Problem statement →
The expected answer holds every line from the first line of the data below through the line containing "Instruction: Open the", exactly as written, and no other line.
• • • • • • •
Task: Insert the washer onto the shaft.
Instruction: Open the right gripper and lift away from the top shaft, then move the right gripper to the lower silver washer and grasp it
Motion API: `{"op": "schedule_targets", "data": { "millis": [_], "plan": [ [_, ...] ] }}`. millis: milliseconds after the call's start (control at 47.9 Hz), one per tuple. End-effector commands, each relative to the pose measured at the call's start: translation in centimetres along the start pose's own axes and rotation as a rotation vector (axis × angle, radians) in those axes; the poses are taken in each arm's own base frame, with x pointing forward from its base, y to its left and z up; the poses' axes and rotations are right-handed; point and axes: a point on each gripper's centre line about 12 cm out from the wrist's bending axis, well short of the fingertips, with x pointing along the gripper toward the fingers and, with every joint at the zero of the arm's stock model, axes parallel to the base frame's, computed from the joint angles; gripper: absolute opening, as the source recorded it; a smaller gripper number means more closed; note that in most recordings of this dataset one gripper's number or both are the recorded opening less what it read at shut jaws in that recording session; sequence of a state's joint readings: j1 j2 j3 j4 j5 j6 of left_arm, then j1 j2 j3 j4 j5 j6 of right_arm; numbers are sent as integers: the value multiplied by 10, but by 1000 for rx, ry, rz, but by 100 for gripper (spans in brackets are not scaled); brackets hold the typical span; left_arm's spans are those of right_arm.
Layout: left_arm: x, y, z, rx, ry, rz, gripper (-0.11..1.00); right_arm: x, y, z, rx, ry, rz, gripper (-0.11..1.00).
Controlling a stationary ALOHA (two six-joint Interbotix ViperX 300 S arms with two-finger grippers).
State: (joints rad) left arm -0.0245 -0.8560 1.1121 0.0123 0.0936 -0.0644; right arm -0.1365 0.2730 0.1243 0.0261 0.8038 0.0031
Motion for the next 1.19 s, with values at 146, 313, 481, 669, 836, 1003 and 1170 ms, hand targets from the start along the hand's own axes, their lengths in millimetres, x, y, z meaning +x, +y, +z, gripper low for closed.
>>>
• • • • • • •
Your solution →
Task: Insert the washer onto the shaft.
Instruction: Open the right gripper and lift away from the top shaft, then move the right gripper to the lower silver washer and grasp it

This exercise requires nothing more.